Election Debates is dedicated to improving the quality of election debates and election debate coverage by critically assessing the quality or arguments and performance of speakers.
At Election Debates you will find election debate opinions by some of the world’s foremost experts on competitive debate. Our judges include winners of prestigious international debate tournaments and authors of respected debate publications. Blogger judges come from Australia, North America, Europe and Asia.
You’ll enjoy the detail, depth and objectivity of our assessments. We aim to provide detailed reasoning, that looks beyond political spin and media hype to the actual issues being debated. We do this by applying the rules of debate.
You won’t always agree with us, just as we don’t always agree. Indeed, there are two types of decisions you’ll find at Election Debates: a unanimous one (where we all agree on the result) and a split one (where we are divided).
Election Debates is a not for profit entity. We have no corporate, government, NGO or political affiliations. Our contributors do not get paid; we are motivated by an interest in debate and politics and a desire to see the modern phenomenon of televised leaders debates benefit the community.
Election Debates was founded by Ray D’Cruz in 2008 in the lead up to the US Presidential Elections. Election Debates has now covered televised leaders’ debates from the US, Canada, New Zealand, Australia and Ireland.
Statement of Purpose & Principles
To improve the quality of election debate analysis
To stimulate public discussion about election debates
To educate the public and stakeholders about debates and the value of debate
To develop relationships with media and debate associations
Objectivity: we will analayse debates by applying the objective rules of debate. These rules will be applied rigorously in order to ensure an impartial, unbiased assessment, regardless of the adjudicators personal or political opinions.

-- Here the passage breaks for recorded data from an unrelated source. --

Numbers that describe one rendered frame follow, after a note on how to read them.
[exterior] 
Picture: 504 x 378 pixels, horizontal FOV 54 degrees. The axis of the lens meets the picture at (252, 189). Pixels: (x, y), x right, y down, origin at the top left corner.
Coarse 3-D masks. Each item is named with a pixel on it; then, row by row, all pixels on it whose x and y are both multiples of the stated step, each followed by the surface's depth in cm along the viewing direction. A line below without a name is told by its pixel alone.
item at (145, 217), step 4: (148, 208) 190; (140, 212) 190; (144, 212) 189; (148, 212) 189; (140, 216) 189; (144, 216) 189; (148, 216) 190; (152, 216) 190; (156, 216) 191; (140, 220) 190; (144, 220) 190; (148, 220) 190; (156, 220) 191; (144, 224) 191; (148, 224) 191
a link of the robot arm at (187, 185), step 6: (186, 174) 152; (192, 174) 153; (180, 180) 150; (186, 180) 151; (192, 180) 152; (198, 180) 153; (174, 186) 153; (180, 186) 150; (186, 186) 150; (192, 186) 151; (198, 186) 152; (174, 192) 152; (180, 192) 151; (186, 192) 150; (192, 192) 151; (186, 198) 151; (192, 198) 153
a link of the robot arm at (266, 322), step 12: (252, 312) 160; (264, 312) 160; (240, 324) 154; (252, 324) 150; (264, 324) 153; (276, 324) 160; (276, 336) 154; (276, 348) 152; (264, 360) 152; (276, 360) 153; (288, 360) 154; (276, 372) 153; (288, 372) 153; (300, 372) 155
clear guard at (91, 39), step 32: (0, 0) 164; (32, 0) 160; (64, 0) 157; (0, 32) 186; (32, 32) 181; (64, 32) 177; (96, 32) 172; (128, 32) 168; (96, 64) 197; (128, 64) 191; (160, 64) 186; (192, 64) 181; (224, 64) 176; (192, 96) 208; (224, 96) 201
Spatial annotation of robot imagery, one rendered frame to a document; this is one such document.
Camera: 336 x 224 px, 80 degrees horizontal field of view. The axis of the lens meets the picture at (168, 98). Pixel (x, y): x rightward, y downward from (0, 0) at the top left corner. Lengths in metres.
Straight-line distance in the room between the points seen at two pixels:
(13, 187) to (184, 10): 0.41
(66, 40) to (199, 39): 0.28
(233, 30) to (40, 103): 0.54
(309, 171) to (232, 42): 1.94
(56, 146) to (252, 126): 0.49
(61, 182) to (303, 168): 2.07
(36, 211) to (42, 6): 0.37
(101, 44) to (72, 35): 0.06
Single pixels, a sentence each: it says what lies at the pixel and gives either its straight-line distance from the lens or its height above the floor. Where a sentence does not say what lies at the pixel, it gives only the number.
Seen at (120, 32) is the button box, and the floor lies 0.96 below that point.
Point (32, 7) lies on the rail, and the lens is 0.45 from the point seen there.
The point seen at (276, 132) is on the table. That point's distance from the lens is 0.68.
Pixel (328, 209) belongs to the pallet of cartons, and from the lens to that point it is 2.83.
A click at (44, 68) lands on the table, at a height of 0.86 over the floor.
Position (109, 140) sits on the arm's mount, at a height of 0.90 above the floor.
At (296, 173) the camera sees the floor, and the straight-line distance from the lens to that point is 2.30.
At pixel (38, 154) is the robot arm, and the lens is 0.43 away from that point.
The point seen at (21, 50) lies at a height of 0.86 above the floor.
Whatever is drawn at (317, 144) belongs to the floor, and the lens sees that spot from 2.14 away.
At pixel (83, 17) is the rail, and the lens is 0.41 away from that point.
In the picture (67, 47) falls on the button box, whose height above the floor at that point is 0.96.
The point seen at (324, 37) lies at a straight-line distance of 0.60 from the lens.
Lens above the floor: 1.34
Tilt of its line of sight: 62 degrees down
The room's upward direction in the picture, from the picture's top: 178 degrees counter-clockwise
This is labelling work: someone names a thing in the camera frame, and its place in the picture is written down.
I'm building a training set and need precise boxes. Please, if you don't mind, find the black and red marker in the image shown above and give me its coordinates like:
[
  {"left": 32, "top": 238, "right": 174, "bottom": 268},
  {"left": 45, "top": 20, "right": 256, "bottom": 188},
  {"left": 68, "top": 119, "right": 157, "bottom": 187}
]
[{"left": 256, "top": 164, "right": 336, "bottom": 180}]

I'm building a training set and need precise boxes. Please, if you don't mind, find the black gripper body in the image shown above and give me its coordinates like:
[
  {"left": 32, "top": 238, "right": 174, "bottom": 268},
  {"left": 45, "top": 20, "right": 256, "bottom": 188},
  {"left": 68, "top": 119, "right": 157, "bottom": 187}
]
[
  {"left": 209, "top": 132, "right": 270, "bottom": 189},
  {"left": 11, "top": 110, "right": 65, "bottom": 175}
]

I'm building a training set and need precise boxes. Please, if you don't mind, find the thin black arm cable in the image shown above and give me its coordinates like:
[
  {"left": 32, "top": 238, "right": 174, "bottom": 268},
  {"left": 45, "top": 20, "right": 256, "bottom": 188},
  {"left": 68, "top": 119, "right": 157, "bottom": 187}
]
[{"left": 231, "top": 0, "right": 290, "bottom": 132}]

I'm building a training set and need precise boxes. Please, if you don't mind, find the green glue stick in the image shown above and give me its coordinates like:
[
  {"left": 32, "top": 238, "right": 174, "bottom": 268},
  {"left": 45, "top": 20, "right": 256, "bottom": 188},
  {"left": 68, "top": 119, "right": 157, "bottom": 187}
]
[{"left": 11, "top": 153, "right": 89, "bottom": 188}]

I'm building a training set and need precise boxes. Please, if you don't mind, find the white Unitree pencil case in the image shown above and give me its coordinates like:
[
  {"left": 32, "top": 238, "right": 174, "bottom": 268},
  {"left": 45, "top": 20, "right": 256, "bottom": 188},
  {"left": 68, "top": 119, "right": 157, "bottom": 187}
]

Respect: we will not publish comments which may be considered offensive or discriminatory. We want to encourage widespread participation in debate discussion based on mutual respect.
How we judge debates
We assess debates according to the World Parliamentary Debate Rules. These rules are used by the World Universities Debating Championships, World Masters and numerous national parliamentary competitions. We have chosen a single assessment method for judging so that visitors can benchmark judge opinions, debaters and debates. Judges decide who won the debate and provide reasons for their decision. Assessing persuasiveness comes down to two areas: matter (or substance) and manner (or style). There are a range of capabilities judges assess in considering these two areas. There is no one approach that works and judges do not apply a tick-a-box approach to their assessment. Judges view and assess the debate without conferring with each other.